The stream will consist of a set of text lines, obtained from the output log of a webserver.



In [None]:
!wget -q -O - https://github.com/smduarte/ps2022/raw/main/colab/logsender.tgz | tar xfz - 2> /dev/null

!nohup python logsender/server.py logsender/web.log 7777 > /dev/null 2> /dev/null &

The python code below shows the basics needed to process data from socket source using PySpark.

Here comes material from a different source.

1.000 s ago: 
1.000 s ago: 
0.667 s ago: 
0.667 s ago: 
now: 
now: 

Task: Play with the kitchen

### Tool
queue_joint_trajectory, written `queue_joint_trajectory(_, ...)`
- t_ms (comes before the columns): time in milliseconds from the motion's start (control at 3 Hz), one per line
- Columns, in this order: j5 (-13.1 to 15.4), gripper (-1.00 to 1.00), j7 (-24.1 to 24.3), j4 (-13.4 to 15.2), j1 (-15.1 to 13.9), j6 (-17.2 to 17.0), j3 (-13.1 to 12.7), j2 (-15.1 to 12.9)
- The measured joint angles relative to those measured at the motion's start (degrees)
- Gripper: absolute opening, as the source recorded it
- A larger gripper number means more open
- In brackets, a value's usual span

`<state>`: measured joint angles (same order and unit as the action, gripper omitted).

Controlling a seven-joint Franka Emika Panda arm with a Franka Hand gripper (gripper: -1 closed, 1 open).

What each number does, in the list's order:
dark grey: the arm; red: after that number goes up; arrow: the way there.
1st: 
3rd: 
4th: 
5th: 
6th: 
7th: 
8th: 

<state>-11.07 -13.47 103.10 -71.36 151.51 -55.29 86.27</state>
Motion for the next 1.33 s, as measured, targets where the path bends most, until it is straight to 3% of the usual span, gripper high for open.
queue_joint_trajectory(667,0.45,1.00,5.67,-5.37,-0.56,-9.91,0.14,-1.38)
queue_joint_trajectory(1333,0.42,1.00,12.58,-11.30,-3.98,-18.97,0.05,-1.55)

Spark Streaming python documentation is found [here](https://spark.apache.org/docs/latest/api/python/reference/pyspark.streaming.html)

In [None]:
from pyspark.sql import SparkSession
from pyspark.sql.functions import explode, split, count

spark = SparkSession \
    .builder \
    .appName("StructuredWebLogExample") \
    .getOrCreate()

# Create DataFrame representing the stream of input
# lines from connection to logsender 7777

lines = spark.readStream.format("socket") \
    .option("host", "localhost") \
    .option("port", 7777) \
    .load()

query = lines \
    .writeStream \
    .outputMode("append") \
    .trigger(processingTime='1 seconds') \
    .foreachBatch(lambda df, epoch: df.show(10, False)) \
    .start()

query.awaitTermination(60)
query.stop()


+-----------------------------------------------------------------------------------+
|value                                                                              |
+-----------------------------------------------------------------------------------+
|2016-12-06T08:59:09.049+0000 120.52.73.97 404 GET /codemove/AP6FI7P9J2HP 58.589    |
|2016-12-06T08:59:09.050+0000 185.28.193.95 404 GET /codemove/0CYDRWMI9BOW 75.605   |
|2016-12-06T08:59:09.051+0000 125.31.1.27 404 GET /codemove/VORA983ZWBAV 75.614     |
|2016-12-06T08:59:09.052+0000 120.52.73.98 404 GET /codemove/S7YPK8KVCBUZ 0.732     |
|2016-12-06T08:59:09.052+0000 185.28.193.95 404 GET /codemove/68MT6YARSIYO 75.695   |
|2016-12-06T08:59:09.053+0000 185.28.193.95 404 GET /codemove/KR8MW5Y1MRJ3 75.685   |
|2016-12-06T08:59:09.056+0000 202.47.236.252 404 GET /codemove/4CN9JWUGP4BI 59.182  |
|2016-12-06T08:59:09.059+0000 120.52.73.97 404 GET /codemove/LMXHMZ87KGIC 58.560    |
|2016-12-06T08:59:09.060+0000 185.28.193.95 404 GET /c

---
# Exercises

## Exercise 1

In a denial-of-service event it is important to identify the IP sources that might be attacking the system, by issuing a large number of requests.

Write a program to find the IP sources that have done more than 50 requests in the last 10 seconds -- dump this information every 5 seconds. 


## Exercise 2

#### a)
Write a program to dump the number of requests, minimum processing time, maximum processing time for request in the last 10 seconds, **for all** source IPs that performed more than 100 requests -- dump this information every 5 second.  

#### b)

Write a program to dump the number of requests, minimum processing time, maximum processing time for request in the last 10 seconds, **only if at least one** source IP has performed more than 100 requests -- dump this information every 5 second.

## Exercise 3
Write a program to dump the IP sources that deviate most from the average in terms of the number of requests made in the last 30 seconds - dump this information every 5 seconds.

## Exercise 4

Run additional logsender servers for subsets of the logs (IPv4 and IPv6 logs), using the following commands.

```
!nohup python logsender/server.py logsender/webipv4.log 7778 > /dev/null 2> /dev/null &
!nohup python logsender/server.py logsender/webipv6.log 7779 > /dev/null 2> /dev/null &
```

Write a program that combines the two streams, dumping the number of requests made in the last 15 seconds - dump this information every 5 seconds.

## Exercise 5

Write a program that combines the two streams from the previous exercise and dumps the proportion of IPv4 vs IPv6 requests in the last 20 seconds - dump this information every 5 seconds.